TASK TO CARRY OUT
Only the lines below starting at the one that contains "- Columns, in" and ending at the one that contains "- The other" are to be reproduced, exactly and with both ends kept.

DATA FOR THIS EXERCISE
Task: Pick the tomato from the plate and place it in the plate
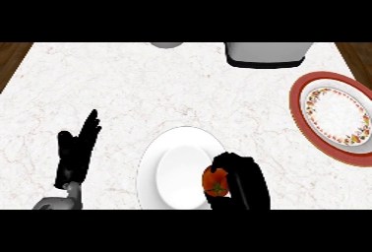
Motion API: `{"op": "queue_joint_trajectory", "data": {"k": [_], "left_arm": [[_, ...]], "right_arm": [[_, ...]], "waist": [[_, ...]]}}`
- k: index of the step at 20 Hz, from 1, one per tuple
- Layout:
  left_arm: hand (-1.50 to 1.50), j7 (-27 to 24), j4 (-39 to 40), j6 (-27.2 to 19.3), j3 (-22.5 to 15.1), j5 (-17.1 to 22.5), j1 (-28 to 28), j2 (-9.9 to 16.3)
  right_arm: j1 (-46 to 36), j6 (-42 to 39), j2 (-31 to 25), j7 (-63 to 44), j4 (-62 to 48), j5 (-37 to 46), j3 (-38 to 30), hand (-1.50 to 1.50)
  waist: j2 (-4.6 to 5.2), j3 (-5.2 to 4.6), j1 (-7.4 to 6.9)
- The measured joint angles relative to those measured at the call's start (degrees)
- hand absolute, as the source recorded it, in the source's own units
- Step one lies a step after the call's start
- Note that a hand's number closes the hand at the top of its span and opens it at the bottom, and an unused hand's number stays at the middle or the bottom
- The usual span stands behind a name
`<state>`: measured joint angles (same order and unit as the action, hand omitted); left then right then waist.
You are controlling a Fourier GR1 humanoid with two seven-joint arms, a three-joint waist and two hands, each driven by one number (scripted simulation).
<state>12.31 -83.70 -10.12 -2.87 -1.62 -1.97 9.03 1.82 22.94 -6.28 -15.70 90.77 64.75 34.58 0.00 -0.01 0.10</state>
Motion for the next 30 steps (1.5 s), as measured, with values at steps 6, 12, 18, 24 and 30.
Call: {"op": "queue_joint_trajectory", "data": {"k": [6, 12, 18, 24, 30], "left_arm": [[0.0, 0.7, -1.3, 0.1, -0.5, -0.4, 0.5, -0.1], [0.0, 1.1, -1.4, -0.2, -0.2, -0.8, 0.6, -0.4], [0.0, 0.2, -1.4, 0.7, 0.2, -0.8, 1.5, -0.3], [0.0, -0.6, 0.7, 1.0, 0.8, -1.2, -0.1, -1.2], [0.0, 0.7, -0.4, 1.4, 1.1, -1.5, -0.3, -1.3]], "right_arm": [[-9.9, -15.6, -11.5, 3.1, -0.4, -13.0, -15.3, 1.5], [-14.3, -17.6, -17.3, 4.8, 3.8, -19.9, -27.5, 1.5], [-16.6, -18.5, -19.9, 2.1, 4.7, -22.1, -36.5, 1.5], [-18.4, -18.7, -21.5, 4.8, -2.5, -24.4, -43.3, 1.5], [-24.9, -17.9, -24.2, 10.2, -18.0, -24.6, -47.4, 1.5]], "waist": [[0.1, 0.0, -0.48], [-0.08, 0.01, 0.08], [-0.08, -0.01, -0.06], [0.02, 0.02, -0.16], [0.1, 0.04, -0.54]]}}
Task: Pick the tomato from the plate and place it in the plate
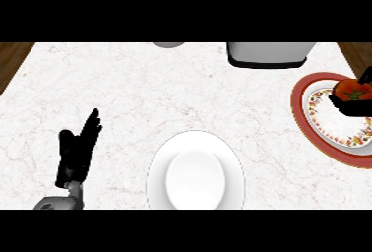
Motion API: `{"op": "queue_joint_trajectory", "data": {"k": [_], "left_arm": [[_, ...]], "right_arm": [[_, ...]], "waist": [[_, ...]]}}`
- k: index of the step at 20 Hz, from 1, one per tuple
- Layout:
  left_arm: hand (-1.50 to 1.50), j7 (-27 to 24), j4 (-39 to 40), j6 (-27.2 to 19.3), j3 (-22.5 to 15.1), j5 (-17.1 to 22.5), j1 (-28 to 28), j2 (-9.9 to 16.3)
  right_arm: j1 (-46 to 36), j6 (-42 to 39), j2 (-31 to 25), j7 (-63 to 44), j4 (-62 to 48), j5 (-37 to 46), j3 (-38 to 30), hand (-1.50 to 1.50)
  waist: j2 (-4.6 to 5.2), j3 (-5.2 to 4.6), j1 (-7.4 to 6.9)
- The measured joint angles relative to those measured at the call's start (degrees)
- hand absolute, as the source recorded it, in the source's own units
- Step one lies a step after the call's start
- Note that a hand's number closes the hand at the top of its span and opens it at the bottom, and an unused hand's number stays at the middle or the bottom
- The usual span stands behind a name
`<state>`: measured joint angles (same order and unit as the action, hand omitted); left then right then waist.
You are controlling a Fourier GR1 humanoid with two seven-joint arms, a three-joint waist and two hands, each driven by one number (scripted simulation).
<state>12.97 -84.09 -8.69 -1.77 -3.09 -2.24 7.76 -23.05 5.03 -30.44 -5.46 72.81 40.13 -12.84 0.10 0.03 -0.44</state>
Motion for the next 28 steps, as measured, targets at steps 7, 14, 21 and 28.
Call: {"op": "queue_joint_trajectory", "data": {"k": [7, 14, 21, 28], "left_arm": [[0.0, -1.3, 0.1, 0.3, 0.1, -0.5, 0.9, -0.6], [0.0, 0.6, -1.4, 0.8, -0.3, -0.7, 0.4, -0.6], [0.0, -0.3, 1.5, 0.5, 0.2, -1.1, -1.5, -1.4], [0.0, -0.1, 0.7, 1.0, 1.2, -0.6, -0.9, -0.4]], "right_arm": [[-6.0, 1.5, -2.0, 6.8, -18.9, 1.9, -1.2, 1.5], [-10.1, -5.8, -4.6, 12.4, -34.7, 2.0, -0.7, -1.5], [-14.3, -10.5, -7.2, 22.4, -47.1, 2.5, -0.6, -1.5], [-15.4, -14.7, -6.7, 34.9, -48.4, -9.2, -10.3, -1.5]], "waist": [[0.15, 0.0, -0.41], [0.36, 0.05, -0.96], [0.45, 0.1, -0.92], [0.15, 0.15, -0.17]]}}
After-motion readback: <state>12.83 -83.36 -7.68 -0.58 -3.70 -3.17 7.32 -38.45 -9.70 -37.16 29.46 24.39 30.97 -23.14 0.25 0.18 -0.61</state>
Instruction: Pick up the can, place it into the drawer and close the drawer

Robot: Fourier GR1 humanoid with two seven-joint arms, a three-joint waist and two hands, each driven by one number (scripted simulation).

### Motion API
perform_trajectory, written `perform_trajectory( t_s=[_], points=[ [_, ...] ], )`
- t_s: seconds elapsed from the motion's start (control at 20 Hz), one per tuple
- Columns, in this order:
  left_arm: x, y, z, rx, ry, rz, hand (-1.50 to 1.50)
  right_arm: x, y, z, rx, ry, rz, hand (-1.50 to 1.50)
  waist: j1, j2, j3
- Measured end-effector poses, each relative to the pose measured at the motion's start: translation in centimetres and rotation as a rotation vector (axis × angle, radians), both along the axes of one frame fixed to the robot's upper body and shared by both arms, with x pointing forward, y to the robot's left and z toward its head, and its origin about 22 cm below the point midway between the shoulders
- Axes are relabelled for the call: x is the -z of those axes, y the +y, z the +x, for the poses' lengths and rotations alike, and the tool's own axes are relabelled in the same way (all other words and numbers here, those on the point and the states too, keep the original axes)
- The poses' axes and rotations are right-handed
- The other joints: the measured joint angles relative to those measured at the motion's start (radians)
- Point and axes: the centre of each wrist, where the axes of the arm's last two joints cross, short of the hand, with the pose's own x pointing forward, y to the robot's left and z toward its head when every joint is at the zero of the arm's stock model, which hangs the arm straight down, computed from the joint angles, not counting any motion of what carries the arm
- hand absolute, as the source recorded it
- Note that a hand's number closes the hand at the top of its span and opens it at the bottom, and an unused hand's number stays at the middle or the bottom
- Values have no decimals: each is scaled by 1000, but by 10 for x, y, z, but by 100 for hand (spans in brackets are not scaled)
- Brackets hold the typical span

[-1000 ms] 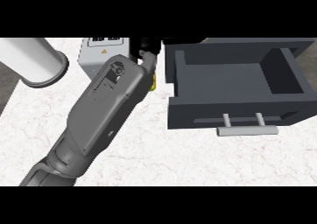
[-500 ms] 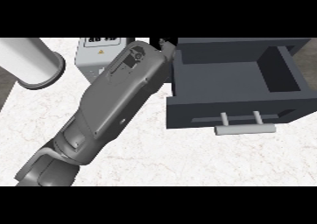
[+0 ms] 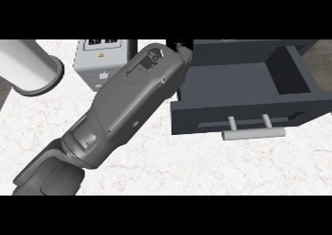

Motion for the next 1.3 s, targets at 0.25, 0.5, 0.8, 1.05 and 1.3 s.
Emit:
perform_trajectory(
  t_s=[0.25,0.5,0.8,1.05,1.3],
  points=[
    [12,-2,1,-11,34,25,150,-6,-2,1,0,0,3,-150,-5,1,0],
    [21,-2,3,-38,34,66,-150,-10,-3,7,-6,-5,-2,-150,-14,5,0],
    [26,-5,3,-91,47,93,-150,-7,-3,10,-20,-13,-1,-150,-26,7,1],
    [35,-4,1,-116,51,97,-150,-10,1,15,-23,-17,-2,-150,-30,9,1],
    [35,-4,3,-133,51,89,-150,-11,1,11,-20,-20,-2,-150,-29,8,0]
  ],
)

ANSWER SECTION
- Columns, in this order:
  left_arm: x, y, z, rx, ry, rz, hand (-1.50 to 1.50)
  right_arm: x, y, z, rx, ry, rz, hand (-1.50 to 1.50)
  waist: j1, j2, j3
- Measured end-effector poses, each relative to the pose measured at the motion's start: translation in centimetres and rotation as a rotation vector (axis × angle, radians), both along the axes of one frame fixed to the robot's upper body and shared by both arms, with x pointing forward, y to the robot's left and z toward its head, and its origin about 22 cm below the point midway between the shoulders
- Axes are relabelled for the call: x is the -z of those axes, y the +y, z the +x, for the poses' lengths and rotations alike, and the tool's own axes are relabelled in the same way (all other words and numbers here, those on the point and the states too, keep the original axes)
- The poses' axes and rotations are right-handed
- The other joints: the measured joint angles relative to those measured at the motion's start (radians)

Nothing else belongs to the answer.